Sources for Family History

TSB customers, 1956
TSB customers, 1956

The archives of Lloyds Banking Group can be a rich source of information for the family historian.

They include not only our principal brands, but many of the businesses which have been acquired along the way. You can find a complete list of all the companies for which we hold records by visiting our collections index.

Below you will find a summary of the types of material which may be useful.

Records relating to staff

If the person in whom you are interested worked for a company listed in the collections index, some record of their employment may have survived.
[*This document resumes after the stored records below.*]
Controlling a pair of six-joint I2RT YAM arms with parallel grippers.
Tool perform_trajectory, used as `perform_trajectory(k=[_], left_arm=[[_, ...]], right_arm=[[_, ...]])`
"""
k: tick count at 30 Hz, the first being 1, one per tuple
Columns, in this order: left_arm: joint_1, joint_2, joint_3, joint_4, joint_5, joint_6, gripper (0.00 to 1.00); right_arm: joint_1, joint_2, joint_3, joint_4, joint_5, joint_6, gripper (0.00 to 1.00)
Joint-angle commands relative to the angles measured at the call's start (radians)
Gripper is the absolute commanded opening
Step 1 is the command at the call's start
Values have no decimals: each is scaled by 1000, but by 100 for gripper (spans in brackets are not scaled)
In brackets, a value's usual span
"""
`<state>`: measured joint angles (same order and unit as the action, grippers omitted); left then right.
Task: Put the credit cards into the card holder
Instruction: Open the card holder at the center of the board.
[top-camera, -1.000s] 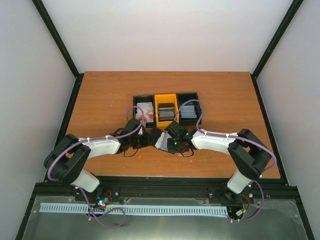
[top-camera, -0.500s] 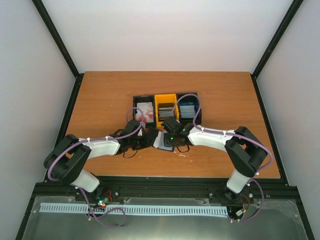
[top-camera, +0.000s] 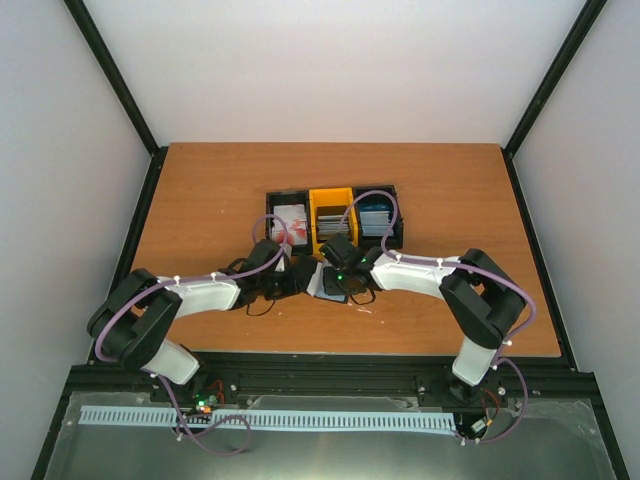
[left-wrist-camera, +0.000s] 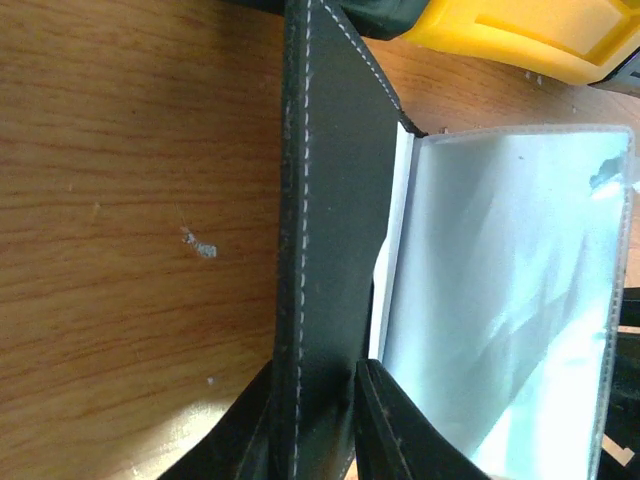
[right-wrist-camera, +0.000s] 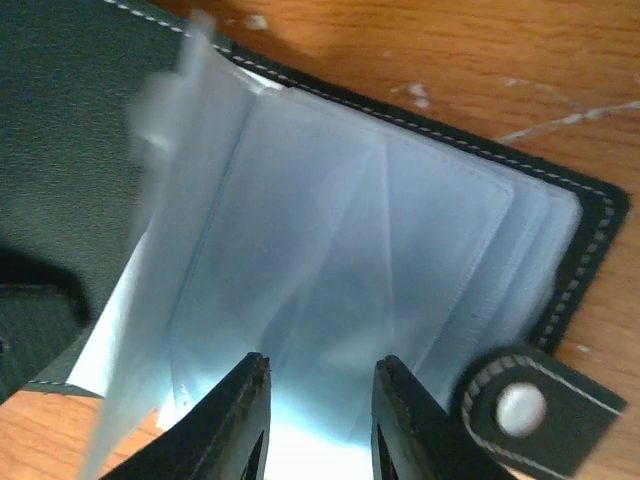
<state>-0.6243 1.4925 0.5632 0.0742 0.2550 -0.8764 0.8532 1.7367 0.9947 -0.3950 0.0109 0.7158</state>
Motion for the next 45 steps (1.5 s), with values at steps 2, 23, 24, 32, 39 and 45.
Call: perform_trajectory(k=[2,23,24,32,39,45], left_arm=[[5,-19,-6,21,9,-10,19],[7,-371,-39,-153,-268,-101,54],[8,-373,-41,-135,-248,-93,53],[29,-411,-52,-75,-176,-94,51],[48,-442,-85,5,-89,-81,50],[51,-411,-94,113,21,-53,49]], right_arm=[[-1,32,-12,90,-90,9,28],[-49,44,-26,335,-284,-47,28],[-51,48,-22,347,-305,-53,29],[-59,83,-10,398,-393,-71,40],[-67,13,-50,451,-395,-84,50],[-108,-114,-173,466,-303,-14,59]])
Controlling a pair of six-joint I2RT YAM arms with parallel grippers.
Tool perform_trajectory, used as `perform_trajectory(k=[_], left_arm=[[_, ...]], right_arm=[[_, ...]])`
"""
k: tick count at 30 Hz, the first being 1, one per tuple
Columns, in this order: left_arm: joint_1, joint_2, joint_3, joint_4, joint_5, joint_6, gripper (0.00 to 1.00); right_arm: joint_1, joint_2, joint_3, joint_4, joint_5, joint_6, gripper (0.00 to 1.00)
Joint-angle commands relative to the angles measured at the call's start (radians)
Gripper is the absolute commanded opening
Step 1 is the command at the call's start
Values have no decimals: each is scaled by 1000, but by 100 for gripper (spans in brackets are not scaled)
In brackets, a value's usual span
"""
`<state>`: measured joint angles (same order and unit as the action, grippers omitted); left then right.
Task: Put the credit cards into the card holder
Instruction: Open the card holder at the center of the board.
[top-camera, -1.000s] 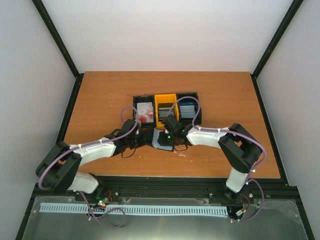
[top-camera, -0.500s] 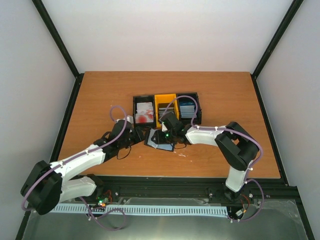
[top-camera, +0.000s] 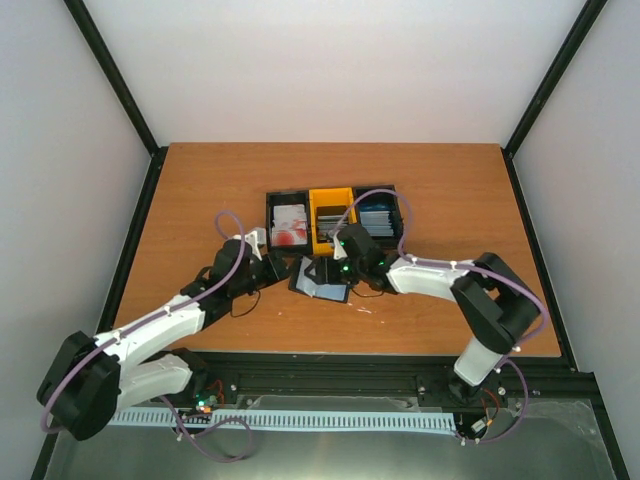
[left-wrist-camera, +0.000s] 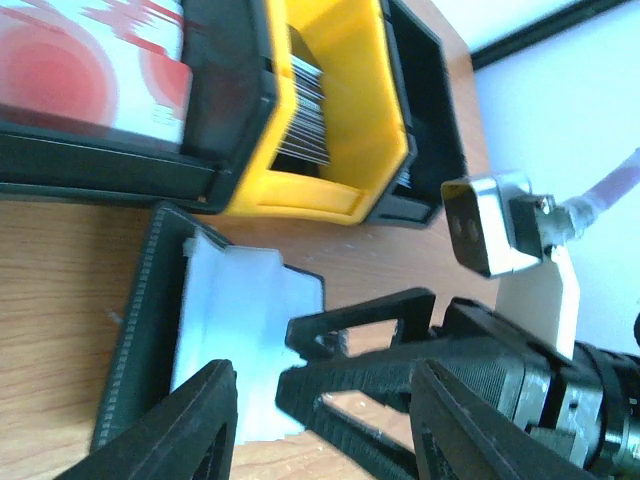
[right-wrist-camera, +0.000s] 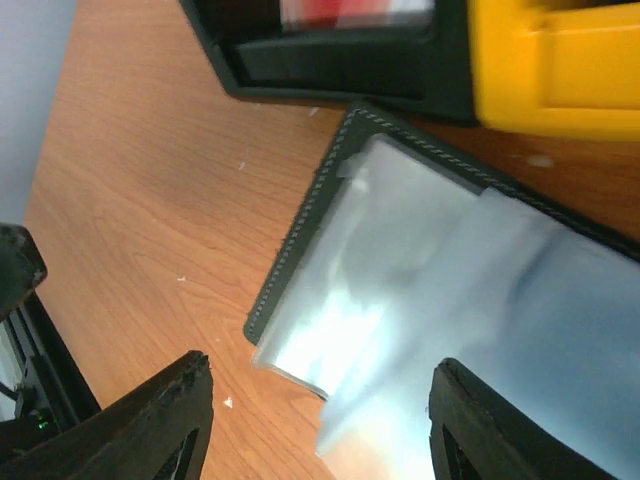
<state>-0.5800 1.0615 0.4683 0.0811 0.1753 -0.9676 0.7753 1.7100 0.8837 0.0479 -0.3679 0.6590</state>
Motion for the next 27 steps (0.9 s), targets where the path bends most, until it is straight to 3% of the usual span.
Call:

The main types of record that contain information on individual staff members are:

  • Staff registers – these can provide details of when and where a person started work with a company, and of his/her subsequent career.
  • Salary records - usually these record the name, branch and salary of staff members.
  • Report books – these provide a commentary on performance.
  • Widow and orphan fund records – these often include information on the family of an employee.
  • Staff photographs - dating mainly from the late 19th to mid 20th centuries.
  • War memorials or rolls of honour – these list staff who served in the armed forces, or were killed in action, during the two World Wars.
  • Minute books – these sometimes record appointments and retirements, particularly those of more senior staff and directors.
  • Partnership agreements, annual reports etc. – again, these are of most use in researching senior company officials, such as partners, directors and executives.


Records relating to customers and shareholders

If the person in whom you are interested held an account with a company listed in the collections index, a financial record may have survived.

The main types of record that contain information on customers are:

  • Customer account ledgers – where these have survived, they tend to date from the 18th and 19th centuries. However, individual accounts can be extremely difficult to find, and early accounting records are not always indexed.
  • Specimen signature books - these include customers’ addresses and occupations.
  • Minute books - for earlier periods, particularly the 18th and 19th centuries, some customer information is recorded.
  • Branch private memoranda books (Lloyds Bank only) – these record branch managers' interaction with customers.
  • Branch procedure books (Bank of Scotland only) – these date from the 1770s, and often include information on individual customers.


We also hold records relating to shareholders. These can include shareholder lists, stock or share ledgers and amalgamation papers.

Making a family history enquiry

Please contact us with your family history enquiry.

It will help if you give as much information as possible, including the full name, relevant dates and, if known, the branch or office of the company concerned.

We are happy to undertake a limited amount of research on your behalf. However, if your enquiry needs more extensive research, we will advise you to visit us to view the records yourself.

Please note: the survival of staff and customer records varies greatly from company to company. Inclusion in the collections index indicates only that we hold archive material for a given company. It does not guarantee that those archives will be of value to genealogists and family historians.

Researchers should also be aware that some records are subject to closure periods.